There is also great anticipation on Moody’s announcement towards the end of the month as this is the only ratings agency that still has our sovereign debt above sub-investment grade. Will a downgrade by Moody’s spell an economic apocalypse?
Expert opinion is divided on whether a downgrade will intensify the economic and financial crises.
What is certain, however, is that the simultaneous downgrade of both international and domestic currency debt will have a significant impact on the financial stability of the country.
It will certainly result in South Africa being excluded from the remaining major global bond indices.
South Africa is reliant on portfolio flows to finance the current account deficit due to low exports. A sub-investment downgrade will adversely affect these flows and will see the increase in debt servicing cost.
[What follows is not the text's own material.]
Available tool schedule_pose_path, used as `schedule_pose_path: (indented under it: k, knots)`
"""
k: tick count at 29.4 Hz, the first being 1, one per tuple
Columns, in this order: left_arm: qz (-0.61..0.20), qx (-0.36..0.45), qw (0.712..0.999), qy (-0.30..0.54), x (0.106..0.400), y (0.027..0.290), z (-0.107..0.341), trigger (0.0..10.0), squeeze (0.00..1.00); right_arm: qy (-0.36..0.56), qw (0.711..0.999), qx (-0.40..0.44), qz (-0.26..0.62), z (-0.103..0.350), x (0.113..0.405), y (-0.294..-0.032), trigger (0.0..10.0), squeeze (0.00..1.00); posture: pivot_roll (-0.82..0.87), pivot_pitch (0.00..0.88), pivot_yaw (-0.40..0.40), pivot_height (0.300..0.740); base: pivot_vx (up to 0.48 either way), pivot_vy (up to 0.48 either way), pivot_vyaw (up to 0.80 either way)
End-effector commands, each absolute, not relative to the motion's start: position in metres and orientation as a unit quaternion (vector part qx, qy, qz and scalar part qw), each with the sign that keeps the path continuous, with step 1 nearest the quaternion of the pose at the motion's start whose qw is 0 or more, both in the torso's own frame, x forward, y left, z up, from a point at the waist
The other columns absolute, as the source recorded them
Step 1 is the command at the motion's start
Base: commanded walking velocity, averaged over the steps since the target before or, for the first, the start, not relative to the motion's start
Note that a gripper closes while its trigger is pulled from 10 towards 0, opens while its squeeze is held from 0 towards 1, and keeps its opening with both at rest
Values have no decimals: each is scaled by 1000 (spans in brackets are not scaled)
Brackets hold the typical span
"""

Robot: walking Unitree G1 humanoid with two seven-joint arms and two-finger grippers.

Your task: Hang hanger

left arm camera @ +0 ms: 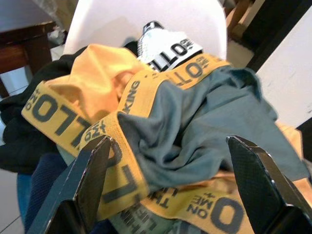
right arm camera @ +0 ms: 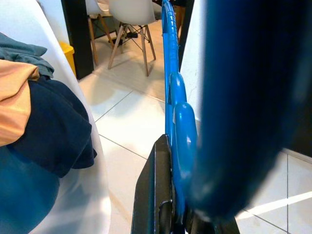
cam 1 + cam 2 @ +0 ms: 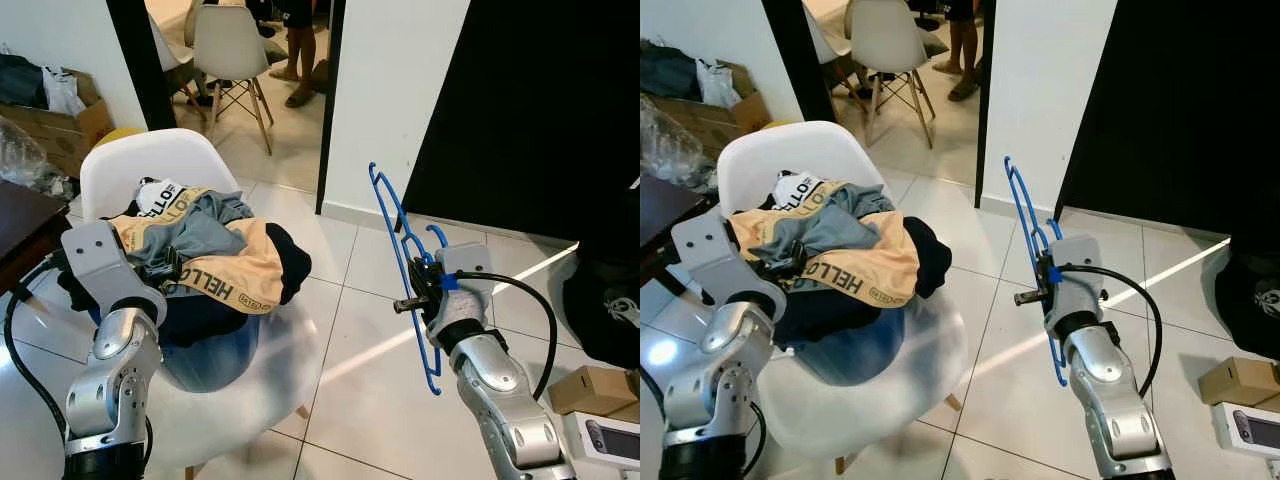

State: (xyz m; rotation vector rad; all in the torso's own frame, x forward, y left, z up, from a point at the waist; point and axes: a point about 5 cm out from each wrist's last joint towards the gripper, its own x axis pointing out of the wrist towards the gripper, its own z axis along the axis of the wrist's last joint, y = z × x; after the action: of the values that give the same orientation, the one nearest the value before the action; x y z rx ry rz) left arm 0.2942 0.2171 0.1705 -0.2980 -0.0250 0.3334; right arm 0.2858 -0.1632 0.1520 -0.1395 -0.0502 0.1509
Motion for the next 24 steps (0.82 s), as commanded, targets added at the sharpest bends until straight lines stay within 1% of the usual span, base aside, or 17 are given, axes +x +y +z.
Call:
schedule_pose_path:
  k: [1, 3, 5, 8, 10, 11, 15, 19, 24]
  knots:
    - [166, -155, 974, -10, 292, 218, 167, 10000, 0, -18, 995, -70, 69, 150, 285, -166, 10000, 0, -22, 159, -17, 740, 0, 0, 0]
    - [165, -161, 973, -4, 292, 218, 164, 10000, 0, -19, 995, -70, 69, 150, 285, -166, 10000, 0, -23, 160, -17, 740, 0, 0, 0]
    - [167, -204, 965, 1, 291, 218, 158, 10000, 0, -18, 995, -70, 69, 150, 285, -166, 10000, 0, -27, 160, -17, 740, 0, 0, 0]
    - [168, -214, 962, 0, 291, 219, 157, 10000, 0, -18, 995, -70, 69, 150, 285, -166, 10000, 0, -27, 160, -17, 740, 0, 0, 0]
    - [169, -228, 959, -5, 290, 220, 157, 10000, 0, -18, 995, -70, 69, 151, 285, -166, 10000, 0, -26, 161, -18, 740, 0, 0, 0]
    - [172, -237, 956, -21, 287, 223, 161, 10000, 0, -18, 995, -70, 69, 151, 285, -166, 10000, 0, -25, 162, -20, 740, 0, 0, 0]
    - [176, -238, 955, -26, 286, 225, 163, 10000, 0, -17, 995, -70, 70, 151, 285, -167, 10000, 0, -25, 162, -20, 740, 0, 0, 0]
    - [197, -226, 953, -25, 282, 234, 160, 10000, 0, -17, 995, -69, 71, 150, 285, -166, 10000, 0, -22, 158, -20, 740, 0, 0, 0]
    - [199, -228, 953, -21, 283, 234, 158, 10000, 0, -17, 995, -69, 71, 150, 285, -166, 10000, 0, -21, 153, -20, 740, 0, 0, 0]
A credit downgrade will therefore be a double whammy: it will increase the cost of debt and reduce the fiscal space.
Unless managed carefully, credit downgrades may spawn a pro-cyclical economic situation triggering a vicious cycle of higher debt service cost and a further downgrade.
But as the agencies often say, their sovereign rating is not a recommendation for creditors to sell or hold any instrument but an assessment of the issuer’s credit risk from economic and political risk.
Economic risk is about the government’s ability to repay its obligations on time and the political risk addresses its willingness to pay.
The ratings are therefore forward looking and assess the likelihood that an issuer will default on its obligations.
This implies they can always be persuaded otherwise if the country manages its engagement with them properly.
The recent comments by some of the governing party senior officials seem not to understand this fact.
Finance Minister Tito Mboweni has indicated that South Africa has won before and can win again. This may sound like blind optimism and even downright deception to cynics.
However, the world is not short of examples of remarkable economic comebacks and turnarounds in the face of even worse economic crises. The most celebrated case that had strong resonance with South Africa is South Korea.
In 1962, South Korea's per capita income was a mere $87 (R1450). It was lower than some of the African countries. Fast forward to 2018, South Korea’s per capita GDP is $30000.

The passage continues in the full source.